→ Source material
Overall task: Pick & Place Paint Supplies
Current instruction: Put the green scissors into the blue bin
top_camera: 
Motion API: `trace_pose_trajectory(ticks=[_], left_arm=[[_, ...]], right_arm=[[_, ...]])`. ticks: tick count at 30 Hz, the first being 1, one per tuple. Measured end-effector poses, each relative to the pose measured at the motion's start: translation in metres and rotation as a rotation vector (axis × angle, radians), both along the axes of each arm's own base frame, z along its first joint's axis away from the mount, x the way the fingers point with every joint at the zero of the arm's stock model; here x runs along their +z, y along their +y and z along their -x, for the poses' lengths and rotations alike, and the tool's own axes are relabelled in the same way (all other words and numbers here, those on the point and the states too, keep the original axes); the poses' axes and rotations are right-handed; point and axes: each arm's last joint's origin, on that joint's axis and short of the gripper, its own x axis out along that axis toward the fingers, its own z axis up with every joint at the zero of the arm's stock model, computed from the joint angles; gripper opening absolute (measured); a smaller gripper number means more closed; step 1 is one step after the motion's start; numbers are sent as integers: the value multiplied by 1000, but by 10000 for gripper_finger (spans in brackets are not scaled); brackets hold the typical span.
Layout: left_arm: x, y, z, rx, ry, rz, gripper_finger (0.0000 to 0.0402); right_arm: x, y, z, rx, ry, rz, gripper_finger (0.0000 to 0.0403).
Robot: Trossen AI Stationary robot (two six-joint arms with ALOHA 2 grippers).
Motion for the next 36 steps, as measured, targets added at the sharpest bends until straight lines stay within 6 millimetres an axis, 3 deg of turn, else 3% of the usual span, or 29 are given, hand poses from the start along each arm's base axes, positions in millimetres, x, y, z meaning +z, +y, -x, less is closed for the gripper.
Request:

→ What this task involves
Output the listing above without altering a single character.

→ Your response
Overall task: Pick & Place Paint Supplies
Current instruction: Put the green scissors into the blue bin
top_camera: 
Motion API: `trace_pose_trajectory(ticks=[_], left_arm=[[_, ...]], right_arm=[[_, ...]])`. ticks: tick count at 30 Hz, the first being 1, one per tuple. Measured end-effector poses, each relative to the pose measured at the motion's start: translation in metres and rotation as a rotation vector (axis × angle, radians), both along the axes of each arm's own base frame, z along its first joint's axis away from the mount, x the way the fingers point with every joint at the zero of the arm's stock model; here x runs along their +z, y along their +y and z along their -x, for the poses' lengths and rotations alike, and the tool's own axes are relabelled in the same way (all other words and numbers here, those on the point and the states too, keep the original axes); the poses' axes and rotations are right-handed; point and axes: each arm's last joint's origin, on that joint's axis and short of the gripper, its own x axis out along that axis toward the fingers, its own z axis up with every joint at the zero of the arm's stock model, computed from the joint angles; gripper opening absolute (measured); a smaller gripper number means more closed; step 1 is one step after the motion's start; numbers are sent as integers: the value multiplied by 1000, but by 10000 for gripper_finger (spans in brackets are not scaled); brackets hold the typical span.
Layout: left_arm: x, y, z, rx, ry, rz, gripper_finger (0.0000 to 0.0402); right_arm: x, y, z, rx, ry, rz, gripper_finger (0.0000 to 0.0403).
Robot: Trossen AI Stationary robot (two six-joint arms with ALOHA 2 grippers).
Motion for the next 36 steps, as measured, targets added at the sharpest bends until straight lines stay within 6 millimetres an axis, 3 deg of turn, else 3% of the usual span, or 29 are given, hand poses from the start along each arm's base axes, positions in millimetres, x, y, z meaning +z, +y, -x, less is closed for the gripper.
Request:

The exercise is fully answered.